## Exercise objective:
What you return should be the lines from the one with "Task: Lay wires" through the one with "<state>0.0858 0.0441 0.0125" in the data below, reproduced exactly with both ends, and no pictures at all.

## Information provided:

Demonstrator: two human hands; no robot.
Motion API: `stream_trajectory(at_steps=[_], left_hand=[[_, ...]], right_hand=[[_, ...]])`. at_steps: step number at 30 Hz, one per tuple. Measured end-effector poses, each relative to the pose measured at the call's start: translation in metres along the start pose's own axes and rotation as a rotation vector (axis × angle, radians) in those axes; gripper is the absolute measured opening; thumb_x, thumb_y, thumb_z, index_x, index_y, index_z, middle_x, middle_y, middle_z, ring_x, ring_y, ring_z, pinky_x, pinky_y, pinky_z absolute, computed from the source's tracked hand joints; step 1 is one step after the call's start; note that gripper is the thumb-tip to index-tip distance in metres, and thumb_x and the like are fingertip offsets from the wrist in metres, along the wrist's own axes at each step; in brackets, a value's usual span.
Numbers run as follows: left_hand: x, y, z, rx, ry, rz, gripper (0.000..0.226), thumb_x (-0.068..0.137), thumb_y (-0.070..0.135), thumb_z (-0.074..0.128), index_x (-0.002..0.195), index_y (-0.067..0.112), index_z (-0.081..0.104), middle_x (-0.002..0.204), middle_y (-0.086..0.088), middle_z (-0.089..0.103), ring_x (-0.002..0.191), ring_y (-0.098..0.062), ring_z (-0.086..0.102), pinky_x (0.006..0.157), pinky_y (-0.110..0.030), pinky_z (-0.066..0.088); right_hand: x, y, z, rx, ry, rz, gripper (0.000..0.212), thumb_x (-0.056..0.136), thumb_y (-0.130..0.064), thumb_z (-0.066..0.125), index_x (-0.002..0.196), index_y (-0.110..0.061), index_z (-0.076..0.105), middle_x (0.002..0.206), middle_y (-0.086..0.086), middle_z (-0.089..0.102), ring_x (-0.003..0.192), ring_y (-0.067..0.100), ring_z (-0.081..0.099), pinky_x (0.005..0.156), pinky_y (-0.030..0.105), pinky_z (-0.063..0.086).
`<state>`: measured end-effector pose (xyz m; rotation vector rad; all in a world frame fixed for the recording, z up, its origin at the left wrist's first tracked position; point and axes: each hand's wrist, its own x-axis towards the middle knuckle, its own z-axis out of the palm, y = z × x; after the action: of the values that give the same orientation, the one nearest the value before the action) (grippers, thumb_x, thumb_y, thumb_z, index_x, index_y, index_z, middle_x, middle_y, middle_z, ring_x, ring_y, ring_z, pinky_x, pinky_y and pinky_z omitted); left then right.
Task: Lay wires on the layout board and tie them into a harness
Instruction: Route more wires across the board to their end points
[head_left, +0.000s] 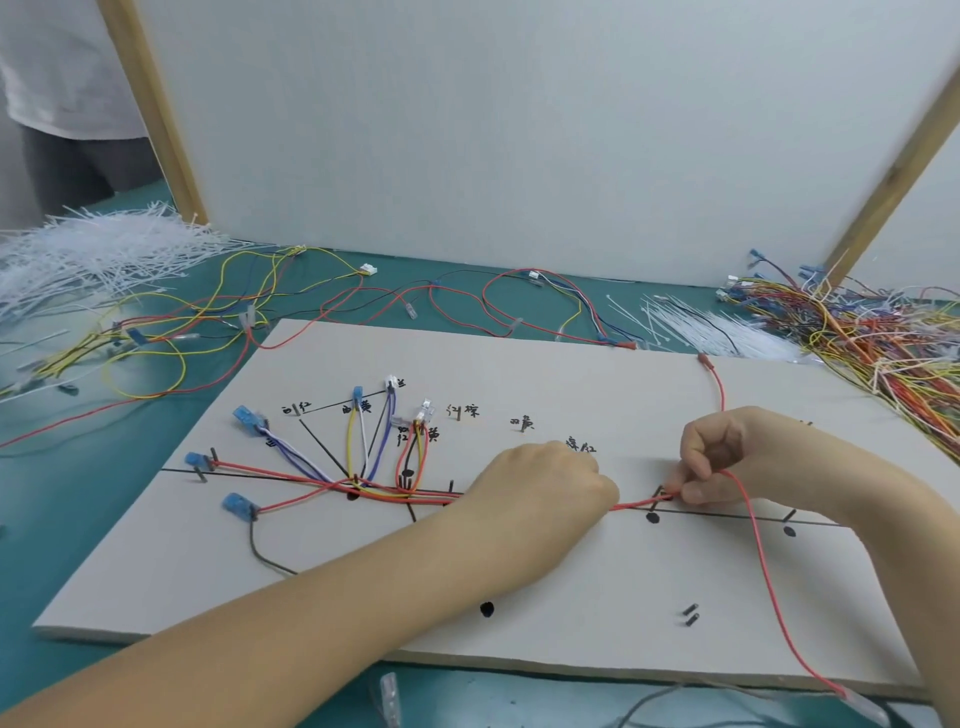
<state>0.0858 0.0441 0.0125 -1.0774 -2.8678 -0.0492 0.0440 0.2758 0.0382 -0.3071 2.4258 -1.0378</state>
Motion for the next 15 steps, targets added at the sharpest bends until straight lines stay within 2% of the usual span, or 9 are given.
stream_trajectory(at_steps=[2,4,6,9,11,13,15], left_hand=[[0.008,0.001,0.003,-0.089,-0.004,-0.026,0.017,0.09,0.002,0.047,0.101,0.012,0.056,0.097,-0.005,0.055,0.09,-0.028,0.054,0.068,-0.036,0.045],[0.014,0.002,0.005,-0.155,0.009,-0.032,0.016,0.09,0.003,0.046,0.098,0.01,0.058,0.096,-0.007,0.056,0.088,-0.03,0.054,0.072,-0.04,0.047],[0.016,0.005,0.008,-0.167,0.027,-0.027,0.016,0.089,0.001,0.046,0.096,0.009,0.058,0.094,-0.008,0.055,0.086,-0.03,0.054,0.072,-0.041,0.047],[0.017,0.007,0.014,-0.195,0.047,-0.052,0.016,0.089,-0.001,0.046,0.096,0.009,0.057,0.093,-0.007,0.052,0.086,-0.03,0.053,0.071,-0.042,0.048],[0.018,0.007,0.016,-0.208,0.053,-0.061,0.017,0.089,0.0,0.046,0.097,0.01,0.057,0.094,-0.006,0.053,0.087,-0.029,0.054,0.073,-0.043,0.048],[0.018,0.007,0.017,-0.211,0.056,-0.065,0.017,0.09,0.002,0.047,0.098,0.011,0.058,0.095,-0.006,0.053,0.089,-0.028,0.054,0.075,-0.043,0.048],[0.018,0.007,0.017,-0.205,0.057,-0.063,0.017,0.09,0.002,0.047,0.099,0.011,0.058,0.096,-0.005,0.053,0.089,-0.027,0.054,0.075,-0.043,0.048]], right_hand=[[0.002,0.002,-0.001,-0.184,0.065,0.008,0.036,0.074,0.002,0.074,0.055,-0.027,0.062,0.072,0.005,0.072,0.065,0.012,0.064,0.072,0.029,0.051],[0.006,0.001,-0.001,-0.35,0.104,0.048,0.048,0.074,0.002,0.071,0.051,-0.04,0.065,0.061,-0.009,0.068,0.056,0.002,0.058,0.071,0.027,0.049],[0.005,-0.002,-0.001,-0.46,0.074,0.115,0.059,0.078,0.001,0.067,0.047,-0.049,0.064,0.058,-0.018,0.066,0.059,0.001,0.058,0.077,0.027,0.049],[-0.007,-0.013,0.002,-0.626,0.104,0.145,0.056,0.085,-0.005,0.053,0.058,-0.053,0.063,0.083,-0.018,0.068,0.08,0.008,0.063,0.081,0.026,0.051],[-0.015,-0.022,0.005,-0.647,0.115,0.16,0.048,0.084,-0.008,0.044,0.069,-0.048,0.065,0.093,-0.011,0.066,0.073,0.006,0.065,0.073,0.023,0.053],[-0.017,-0.026,0.007,-0.658,0.105,0.149,0.034,0.087,-0.016,0.047,0.077,-0.043,0.065,0.09,-0.009,0.063,0.058,-0.005,0.059,0.055,0.008,0.044],[-0.016,-0.027,0.007,-0.695,0.112,0.152,0.024,0.087,-0.021,0.053,0.083,-0.041,0.065,0.087,-0.012,0.058,0.059,0.001,0.061,0.048,0.008,0.041]])
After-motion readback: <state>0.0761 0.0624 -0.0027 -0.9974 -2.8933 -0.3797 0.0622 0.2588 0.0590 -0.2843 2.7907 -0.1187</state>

## Result of the task:
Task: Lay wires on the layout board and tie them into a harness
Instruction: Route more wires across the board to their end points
[head_left, +0.000s] 
<state>0.0858 0.0441 0.0125 -1.0774 -2.8678 -0.0492 0.0440 0.2758 0.0382 -0.3071 2.4258 -1.0378</state>

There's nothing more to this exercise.